Forgive me if you are already on it, just thinking aloud
Can't have too much of a good thing if I am using the DSB mainly as a sink, and secondarily as a biological filter. I really don't care if denitrators diminish. When people stop trying to figure out how CPW is interfering with possible biological processing in the bed, they will have a better idea of what it is doing.

The concept of CPW is to maintain the aerobic processing in the upper area of the bed and also maintain a positive flow into the bed. I have not been measuring DO. It would be interesting but not a driving number.

The idea is to remove nitrates, phosphates, hydrogen sulfide and other organic waster that collects in the bed and also keep it from being released back into the tank. I am hoping it will improve the nitrification process by feeding it better and give it back the space that sulfate reduction is using up.

Accepting the fact that waste does accumulate in a DSB, it is also important to have adequate flow to remove it and not let sulfate reduction become dominate, which will stop the nitrification and denitrification that may be present. CPW will also help to assure that if the bed is disturbed what is release doesn't reap havoc and sudden death.

The reduction in rotten egg smell from wasting a quart a day is indication to me I am heading in the right direction.

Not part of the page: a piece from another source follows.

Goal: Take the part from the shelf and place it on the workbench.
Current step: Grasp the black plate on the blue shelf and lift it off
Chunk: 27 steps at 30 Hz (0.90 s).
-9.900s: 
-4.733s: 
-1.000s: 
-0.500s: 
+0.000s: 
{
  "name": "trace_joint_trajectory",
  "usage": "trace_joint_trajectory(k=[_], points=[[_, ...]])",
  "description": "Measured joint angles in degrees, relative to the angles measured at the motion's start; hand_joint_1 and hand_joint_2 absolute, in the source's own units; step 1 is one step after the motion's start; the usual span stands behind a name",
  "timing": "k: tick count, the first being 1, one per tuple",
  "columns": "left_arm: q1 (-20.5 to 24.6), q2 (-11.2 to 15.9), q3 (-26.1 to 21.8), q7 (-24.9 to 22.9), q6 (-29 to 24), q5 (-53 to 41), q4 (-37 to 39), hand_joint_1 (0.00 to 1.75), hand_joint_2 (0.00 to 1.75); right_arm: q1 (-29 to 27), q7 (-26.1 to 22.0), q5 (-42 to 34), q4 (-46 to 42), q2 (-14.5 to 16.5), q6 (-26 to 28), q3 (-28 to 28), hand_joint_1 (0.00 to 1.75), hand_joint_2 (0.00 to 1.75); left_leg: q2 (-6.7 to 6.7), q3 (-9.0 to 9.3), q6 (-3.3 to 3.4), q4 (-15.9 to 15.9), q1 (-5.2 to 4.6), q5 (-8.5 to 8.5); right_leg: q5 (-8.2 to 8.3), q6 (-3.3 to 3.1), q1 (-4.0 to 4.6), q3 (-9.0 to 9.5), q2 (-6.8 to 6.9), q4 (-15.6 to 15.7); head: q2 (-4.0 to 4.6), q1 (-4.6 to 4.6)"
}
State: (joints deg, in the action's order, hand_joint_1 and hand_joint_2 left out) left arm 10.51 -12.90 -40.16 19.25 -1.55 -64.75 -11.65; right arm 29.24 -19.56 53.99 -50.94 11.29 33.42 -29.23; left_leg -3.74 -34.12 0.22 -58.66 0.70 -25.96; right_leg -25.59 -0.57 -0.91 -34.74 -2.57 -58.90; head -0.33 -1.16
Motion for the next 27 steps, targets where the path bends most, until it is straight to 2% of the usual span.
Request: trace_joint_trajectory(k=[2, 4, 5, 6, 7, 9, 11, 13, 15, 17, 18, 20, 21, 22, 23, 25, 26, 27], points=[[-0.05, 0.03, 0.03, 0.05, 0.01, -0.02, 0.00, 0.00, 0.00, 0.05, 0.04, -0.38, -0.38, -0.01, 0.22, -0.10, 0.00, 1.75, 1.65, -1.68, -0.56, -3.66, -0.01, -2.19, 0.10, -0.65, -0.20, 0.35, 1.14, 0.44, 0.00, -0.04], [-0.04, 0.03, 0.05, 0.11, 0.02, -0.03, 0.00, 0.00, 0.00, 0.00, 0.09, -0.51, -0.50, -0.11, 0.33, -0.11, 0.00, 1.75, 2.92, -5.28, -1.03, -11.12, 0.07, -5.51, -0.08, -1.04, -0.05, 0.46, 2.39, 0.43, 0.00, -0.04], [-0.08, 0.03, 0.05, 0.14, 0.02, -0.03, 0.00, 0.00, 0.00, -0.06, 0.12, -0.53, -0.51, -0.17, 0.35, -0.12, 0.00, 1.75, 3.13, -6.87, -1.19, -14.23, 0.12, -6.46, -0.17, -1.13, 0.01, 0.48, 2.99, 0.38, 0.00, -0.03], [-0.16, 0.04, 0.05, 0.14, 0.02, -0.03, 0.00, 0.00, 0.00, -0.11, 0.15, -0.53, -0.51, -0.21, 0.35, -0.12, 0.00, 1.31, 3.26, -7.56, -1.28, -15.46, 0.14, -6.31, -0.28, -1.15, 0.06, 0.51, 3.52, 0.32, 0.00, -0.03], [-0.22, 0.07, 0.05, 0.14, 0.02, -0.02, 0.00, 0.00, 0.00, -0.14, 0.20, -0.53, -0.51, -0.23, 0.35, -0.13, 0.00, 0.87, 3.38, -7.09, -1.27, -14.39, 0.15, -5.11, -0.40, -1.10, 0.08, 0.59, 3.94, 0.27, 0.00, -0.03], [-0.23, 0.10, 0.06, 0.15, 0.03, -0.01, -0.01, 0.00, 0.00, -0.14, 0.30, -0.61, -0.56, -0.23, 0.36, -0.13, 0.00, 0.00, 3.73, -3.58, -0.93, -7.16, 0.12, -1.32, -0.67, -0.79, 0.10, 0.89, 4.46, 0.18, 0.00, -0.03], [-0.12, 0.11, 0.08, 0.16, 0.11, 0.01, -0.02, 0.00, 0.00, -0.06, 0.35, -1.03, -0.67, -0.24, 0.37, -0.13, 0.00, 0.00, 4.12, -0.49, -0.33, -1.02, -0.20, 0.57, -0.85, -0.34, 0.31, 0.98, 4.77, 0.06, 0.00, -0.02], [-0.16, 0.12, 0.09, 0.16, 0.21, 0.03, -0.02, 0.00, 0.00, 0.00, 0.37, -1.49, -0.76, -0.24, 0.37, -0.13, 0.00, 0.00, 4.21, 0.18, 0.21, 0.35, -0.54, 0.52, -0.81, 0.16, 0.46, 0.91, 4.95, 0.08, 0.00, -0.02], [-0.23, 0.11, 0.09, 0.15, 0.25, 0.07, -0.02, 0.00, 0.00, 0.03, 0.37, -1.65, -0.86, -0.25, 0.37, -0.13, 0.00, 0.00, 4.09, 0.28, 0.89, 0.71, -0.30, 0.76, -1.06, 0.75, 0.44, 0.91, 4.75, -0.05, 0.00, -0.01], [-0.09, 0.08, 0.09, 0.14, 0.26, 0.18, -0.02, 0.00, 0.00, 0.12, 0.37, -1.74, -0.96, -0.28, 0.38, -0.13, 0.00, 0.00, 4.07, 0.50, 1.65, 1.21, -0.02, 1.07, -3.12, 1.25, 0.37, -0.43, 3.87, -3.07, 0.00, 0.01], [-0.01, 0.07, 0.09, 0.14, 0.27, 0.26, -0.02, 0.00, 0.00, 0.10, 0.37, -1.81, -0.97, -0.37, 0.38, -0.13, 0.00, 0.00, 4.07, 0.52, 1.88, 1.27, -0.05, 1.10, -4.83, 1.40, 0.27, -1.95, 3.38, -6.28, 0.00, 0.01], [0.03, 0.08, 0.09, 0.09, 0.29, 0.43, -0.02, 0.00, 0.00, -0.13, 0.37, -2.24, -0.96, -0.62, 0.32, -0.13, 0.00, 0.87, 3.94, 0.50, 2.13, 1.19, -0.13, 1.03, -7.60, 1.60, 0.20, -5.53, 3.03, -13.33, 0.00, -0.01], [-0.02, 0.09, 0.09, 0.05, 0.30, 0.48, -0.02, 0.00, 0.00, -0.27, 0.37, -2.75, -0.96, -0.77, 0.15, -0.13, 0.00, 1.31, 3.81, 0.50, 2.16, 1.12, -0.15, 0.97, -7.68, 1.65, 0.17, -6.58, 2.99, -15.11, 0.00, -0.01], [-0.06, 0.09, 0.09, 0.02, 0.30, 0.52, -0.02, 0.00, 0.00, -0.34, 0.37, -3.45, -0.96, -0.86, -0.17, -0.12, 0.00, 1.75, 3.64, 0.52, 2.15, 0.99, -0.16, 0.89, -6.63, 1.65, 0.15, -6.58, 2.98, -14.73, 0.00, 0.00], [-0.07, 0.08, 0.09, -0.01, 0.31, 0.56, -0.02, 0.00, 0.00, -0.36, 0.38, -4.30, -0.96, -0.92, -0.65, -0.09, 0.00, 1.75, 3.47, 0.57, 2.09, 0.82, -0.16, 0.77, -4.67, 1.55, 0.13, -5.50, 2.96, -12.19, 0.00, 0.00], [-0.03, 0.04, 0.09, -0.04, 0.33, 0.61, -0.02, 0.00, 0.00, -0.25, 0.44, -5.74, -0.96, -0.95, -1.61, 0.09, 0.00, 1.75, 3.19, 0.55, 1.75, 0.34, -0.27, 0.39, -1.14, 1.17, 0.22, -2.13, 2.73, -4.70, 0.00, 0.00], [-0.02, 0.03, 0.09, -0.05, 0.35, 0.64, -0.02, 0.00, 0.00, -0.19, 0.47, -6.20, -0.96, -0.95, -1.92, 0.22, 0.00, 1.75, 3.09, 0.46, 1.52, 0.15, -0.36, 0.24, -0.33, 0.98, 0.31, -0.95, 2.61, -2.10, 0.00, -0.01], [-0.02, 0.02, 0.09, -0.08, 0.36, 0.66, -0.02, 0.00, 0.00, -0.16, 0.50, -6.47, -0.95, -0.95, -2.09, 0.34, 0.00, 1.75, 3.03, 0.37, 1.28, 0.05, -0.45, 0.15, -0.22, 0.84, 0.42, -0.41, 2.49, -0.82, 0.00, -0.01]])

What a lot of people are missing is the important of the physical method to accomplish this. It makes all the difference in the world as to the CPW process working well or not working. If you do not harness the natural behavior of fluids to follow the path of least as they are removed from a DSB, the chances of CPW working are greatly reduce. This is a major key success. I am applying some of the same hydraulic principles I have patented in composting.

Obviously over time and with more people using the concept we can start to narrow the band on the volume of the wasting and frequency. I would not be suprised if the volume of CPW increases, simply to assure of adding back trace elements in fresh salt mix. CPW may not be controlled by the minimim volume required to make a DSB a positive element in a reef tank and not the negative one that many people view it as now because of it's acting as waste collection sink that eventually boils over.